----- Record excerpts
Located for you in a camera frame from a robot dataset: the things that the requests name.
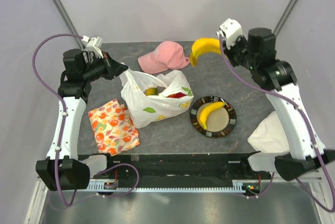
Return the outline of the fake banana bunch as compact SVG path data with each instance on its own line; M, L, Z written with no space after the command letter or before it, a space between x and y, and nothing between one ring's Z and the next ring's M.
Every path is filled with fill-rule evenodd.
M197 39L192 47L189 55L190 63L193 67L197 65L198 58L207 53L216 53L221 55L220 46L222 41L215 38L200 38Z

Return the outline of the white plastic bag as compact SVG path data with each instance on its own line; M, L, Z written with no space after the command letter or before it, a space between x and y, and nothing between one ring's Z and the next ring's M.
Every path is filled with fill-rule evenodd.
M179 70L154 76L128 69L120 75L120 79L123 86L121 97L127 104L136 128L186 112L194 98L186 76ZM158 88L158 95L146 96L145 91L152 87ZM168 98L175 93L184 93L186 96Z

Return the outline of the fake red tomato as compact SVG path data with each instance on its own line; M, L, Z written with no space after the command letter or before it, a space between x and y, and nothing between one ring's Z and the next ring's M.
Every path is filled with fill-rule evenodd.
M168 98L181 98L181 97L184 97L186 96L186 94L184 93L175 93L175 94L171 94L168 96Z

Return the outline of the single fake banana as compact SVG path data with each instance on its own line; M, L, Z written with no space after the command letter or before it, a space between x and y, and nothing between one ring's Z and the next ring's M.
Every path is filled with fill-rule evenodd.
M209 103L206 107L203 108L203 110L199 113L199 117L198 117L198 122L199 124L202 126L203 129L207 130L207 118L208 116L220 109L223 108L226 105L225 102L214 102L214 103Z

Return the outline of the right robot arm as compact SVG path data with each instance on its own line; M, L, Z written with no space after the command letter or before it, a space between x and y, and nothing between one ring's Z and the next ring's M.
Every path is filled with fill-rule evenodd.
M292 67L276 58L276 35L268 28L253 28L244 37L241 26L232 23L222 25L218 35L225 37L221 45L230 66L246 68L255 89L266 94L289 145L287 152L250 155L239 167L241 175L250 179L259 171L277 172L291 181L320 168L321 162L333 162L334 150L327 149L314 131Z

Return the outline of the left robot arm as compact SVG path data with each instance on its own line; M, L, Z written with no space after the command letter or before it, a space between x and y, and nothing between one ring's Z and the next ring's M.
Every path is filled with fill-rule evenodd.
M81 49L66 51L63 64L65 70L57 91L60 101L54 138L46 159L36 163L36 172L51 191L86 189L96 174L102 178L114 175L115 166L107 161L105 154L78 160L77 143L91 82L102 77L112 80L128 70L107 52L98 58L93 52Z

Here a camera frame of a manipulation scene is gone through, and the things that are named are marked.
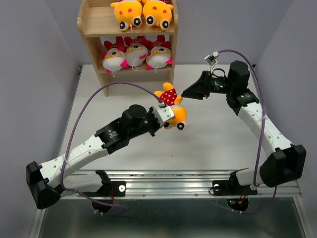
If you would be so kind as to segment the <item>orange plush toy face down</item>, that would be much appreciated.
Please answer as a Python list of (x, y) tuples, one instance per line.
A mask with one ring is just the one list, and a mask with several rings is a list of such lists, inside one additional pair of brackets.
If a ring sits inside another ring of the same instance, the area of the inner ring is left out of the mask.
[(185, 107), (181, 106), (183, 98), (177, 94), (176, 89), (169, 82), (165, 82), (162, 85), (162, 88), (162, 91), (155, 91), (155, 95), (157, 95), (167, 106), (171, 106), (171, 109), (175, 114), (174, 119), (169, 120), (164, 125), (164, 128), (171, 129), (176, 127), (178, 130), (183, 130), (186, 127), (187, 119), (187, 110)]

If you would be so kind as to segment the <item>white pink striped plush toy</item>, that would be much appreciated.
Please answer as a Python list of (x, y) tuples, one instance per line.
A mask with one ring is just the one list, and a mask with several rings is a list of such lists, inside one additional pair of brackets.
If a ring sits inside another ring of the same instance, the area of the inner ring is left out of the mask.
[(134, 71), (138, 71), (138, 67), (146, 59), (152, 43), (145, 36), (135, 38), (127, 36), (124, 38), (124, 42), (127, 46), (125, 52), (127, 63)]

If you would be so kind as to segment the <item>orange plush toy polka-dot dress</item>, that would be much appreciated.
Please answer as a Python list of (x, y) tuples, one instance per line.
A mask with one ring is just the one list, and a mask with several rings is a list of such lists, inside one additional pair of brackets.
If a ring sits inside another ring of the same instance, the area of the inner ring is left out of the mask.
[(173, 5), (165, 0), (143, 0), (143, 16), (148, 27), (159, 27), (166, 31), (172, 20)]

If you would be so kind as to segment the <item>orange plush toy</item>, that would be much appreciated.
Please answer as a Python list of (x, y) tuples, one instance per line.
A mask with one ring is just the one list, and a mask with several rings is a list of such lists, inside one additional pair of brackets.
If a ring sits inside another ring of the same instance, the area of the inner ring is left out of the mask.
[(121, 31), (140, 27), (143, 7), (140, 0), (119, 0), (110, 4)]

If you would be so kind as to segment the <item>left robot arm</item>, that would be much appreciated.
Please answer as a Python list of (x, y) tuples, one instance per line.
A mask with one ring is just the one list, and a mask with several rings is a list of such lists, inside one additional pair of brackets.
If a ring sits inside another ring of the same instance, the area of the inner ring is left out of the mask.
[(50, 161), (31, 162), (26, 167), (26, 182), (38, 209), (57, 203), (63, 196), (78, 193), (81, 196), (124, 196), (120, 187), (125, 182), (112, 182), (107, 173), (97, 170), (81, 176), (73, 175), (85, 165), (114, 153), (140, 135), (155, 133), (175, 116), (171, 107), (131, 105), (122, 116), (97, 130), (85, 142)]

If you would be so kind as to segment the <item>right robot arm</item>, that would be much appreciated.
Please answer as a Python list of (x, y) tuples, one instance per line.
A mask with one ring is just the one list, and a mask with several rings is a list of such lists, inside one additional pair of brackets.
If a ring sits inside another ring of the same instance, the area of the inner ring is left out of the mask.
[(204, 70), (200, 78), (182, 93), (182, 97), (202, 100), (210, 93), (226, 95), (226, 101), (234, 113), (249, 127), (266, 160), (252, 169), (234, 172), (228, 181), (233, 193), (240, 193), (248, 185), (264, 184), (275, 187), (301, 178), (306, 159), (303, 145), (295, 145), (287, 139), (264, 112), (257, 96), (248, 88), (250, 70), (246, 63), (234, 61), (226, 76), (214, 76)]

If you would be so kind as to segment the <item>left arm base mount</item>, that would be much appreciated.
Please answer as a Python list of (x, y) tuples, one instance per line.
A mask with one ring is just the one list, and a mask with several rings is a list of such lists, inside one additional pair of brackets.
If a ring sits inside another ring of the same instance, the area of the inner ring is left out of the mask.
[(102, 182), (102, 186), (96, 192), (90, 192), (90, 197), (103, 197), (108, 198), (104, 202), (113, 204), (115, 197), (125, 197), (126, 195), (126, 182), (120, 181), (106, 181)]

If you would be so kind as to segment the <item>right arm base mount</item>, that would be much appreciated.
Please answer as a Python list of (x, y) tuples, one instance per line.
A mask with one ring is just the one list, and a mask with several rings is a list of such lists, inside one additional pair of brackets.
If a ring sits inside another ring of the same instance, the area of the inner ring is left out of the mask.
[(257, 195), (258, 191), (252, 190), (248, 185), (241, 186), (238, 182), (229, 180), (215, 180), (209, 189), (209, 194), (214, 196), (225, 196), (230, 209), (245, 212), (249, 206), (248, 196)]

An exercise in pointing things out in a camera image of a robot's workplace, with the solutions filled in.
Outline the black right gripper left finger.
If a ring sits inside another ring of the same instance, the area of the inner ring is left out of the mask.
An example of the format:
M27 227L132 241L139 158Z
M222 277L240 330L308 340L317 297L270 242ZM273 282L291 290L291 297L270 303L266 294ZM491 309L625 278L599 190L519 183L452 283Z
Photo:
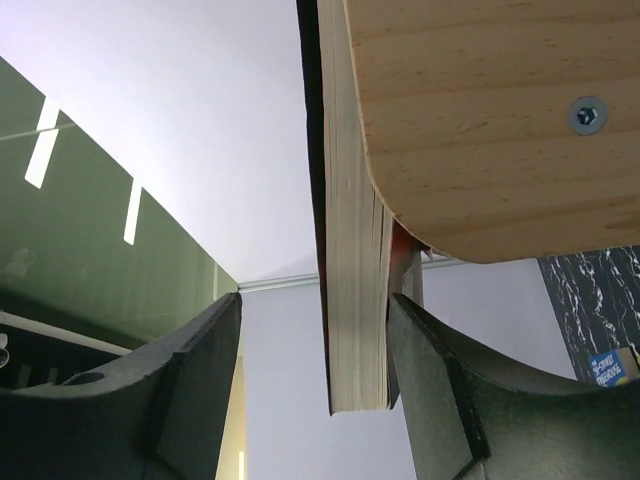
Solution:
M4 479L213 479L242 298L61 384L1 393Z

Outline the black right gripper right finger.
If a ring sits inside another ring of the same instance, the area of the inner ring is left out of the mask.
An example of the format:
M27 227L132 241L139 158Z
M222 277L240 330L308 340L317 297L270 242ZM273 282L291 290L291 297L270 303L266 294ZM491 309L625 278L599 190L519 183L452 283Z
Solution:
M401 294L388 333L418 478L638 478L638 382L600 387L533 368Z

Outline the dark tale of two cities book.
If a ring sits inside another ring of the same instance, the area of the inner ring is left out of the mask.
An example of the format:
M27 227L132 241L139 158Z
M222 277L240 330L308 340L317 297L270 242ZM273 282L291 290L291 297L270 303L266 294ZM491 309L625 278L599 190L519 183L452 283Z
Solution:
M393 218L372 185L343 1L299 1L308 168L331 415L397 396L386 333Z

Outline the blue 91-storey treehouse book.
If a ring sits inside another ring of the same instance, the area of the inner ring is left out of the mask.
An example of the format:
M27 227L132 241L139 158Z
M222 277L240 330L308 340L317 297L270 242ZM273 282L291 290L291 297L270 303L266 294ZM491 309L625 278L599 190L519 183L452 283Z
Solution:
M639 378L639 350L630 345L592 356L590 367L597 385L614 387Z

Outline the wooden bookshelf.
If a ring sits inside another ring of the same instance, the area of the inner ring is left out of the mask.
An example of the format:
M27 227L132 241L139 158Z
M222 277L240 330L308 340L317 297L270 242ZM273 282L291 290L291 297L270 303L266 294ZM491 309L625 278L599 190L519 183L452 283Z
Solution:
M635 1L349 1L367 160L396 220L472 263L639 241Z

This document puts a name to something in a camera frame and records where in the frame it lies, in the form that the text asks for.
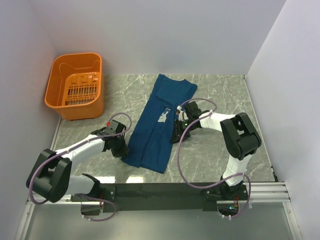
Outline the blue Mickey Mouse t-shirt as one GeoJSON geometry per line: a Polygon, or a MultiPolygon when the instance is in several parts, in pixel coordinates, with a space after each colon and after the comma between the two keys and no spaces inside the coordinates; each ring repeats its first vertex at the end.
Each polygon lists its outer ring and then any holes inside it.
{"type": "Polygon", "coordinates": [[[198,86],[159,74],[143,112],[130,136],[128,155],[121,160],[133,167],[163,174],[170,160],[177,107],[191,99],[198,86]]]}

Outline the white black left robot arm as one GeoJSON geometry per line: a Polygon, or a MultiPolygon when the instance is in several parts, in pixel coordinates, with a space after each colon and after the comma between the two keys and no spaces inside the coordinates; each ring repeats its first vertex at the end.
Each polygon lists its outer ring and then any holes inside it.
{"type": "Polygon", "coordinates": [[[126,130],[124,124],[110,120],[105,127],[69,147],[57,151],[43,150],[26,181],[31,201],[39,204],[34,193],[51,203],[58,202],[65,195],[83,195],[88,201],[99,198],[102,190],[98,179],[86,173],[73,176],[71,171],[90,157],[106,151],[111,151],[114,158],[127,156],[126,130]]]}

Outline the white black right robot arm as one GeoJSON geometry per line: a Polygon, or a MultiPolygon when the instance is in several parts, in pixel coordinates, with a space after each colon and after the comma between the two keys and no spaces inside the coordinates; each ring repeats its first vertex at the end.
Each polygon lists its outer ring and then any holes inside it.
{"type": "Polygon", "coordinates": [[[229,157],[227,167],[215,186],[222,198],[232,199],[243,184],[249,160],[262,145],[250,117],[245,112],[222,114],[213,110],[202,111],[193,99],[177,106],[176,114],[178,117],[174,120],[170,139],[172,144],[182,143],[195,129],[211,129],[222,133],[229,157]]]}

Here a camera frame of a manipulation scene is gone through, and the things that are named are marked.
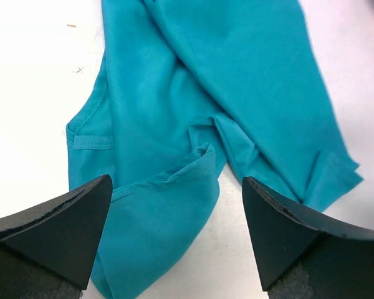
----------
Of the lines above, copy each that contains "MultiPolygon".

Outline the blue Mickey Mouse t-shirt as one GeoJSON geometry per line: a Polygon, or a MultiPolygon when the instance is in several parts, in pixel coordinates, with a space after each colon and after the comma between the two keys and no spaces inside the coordinates; each ring repeats its first vertex at the end.
Outline the white black left robot arm as one GeoJSON geometry per line: a Polygon, or a MultiPolygon when the instance is in several parts, in pixel coordinates, with a space after each colon and after the comma between the two keys and no spaces inside the coordinates; each ring repeats its first vertex at the end.
Outline the white black right robot arm as one GeoJSON geometry per line: a Polygon, or a MultiPolygon when the instance is in several parts, in pixel coordinates, with a space after each colon and after the comma between the two keys and no spaces inside the coordinates; each ring repeats its first vertex at the end.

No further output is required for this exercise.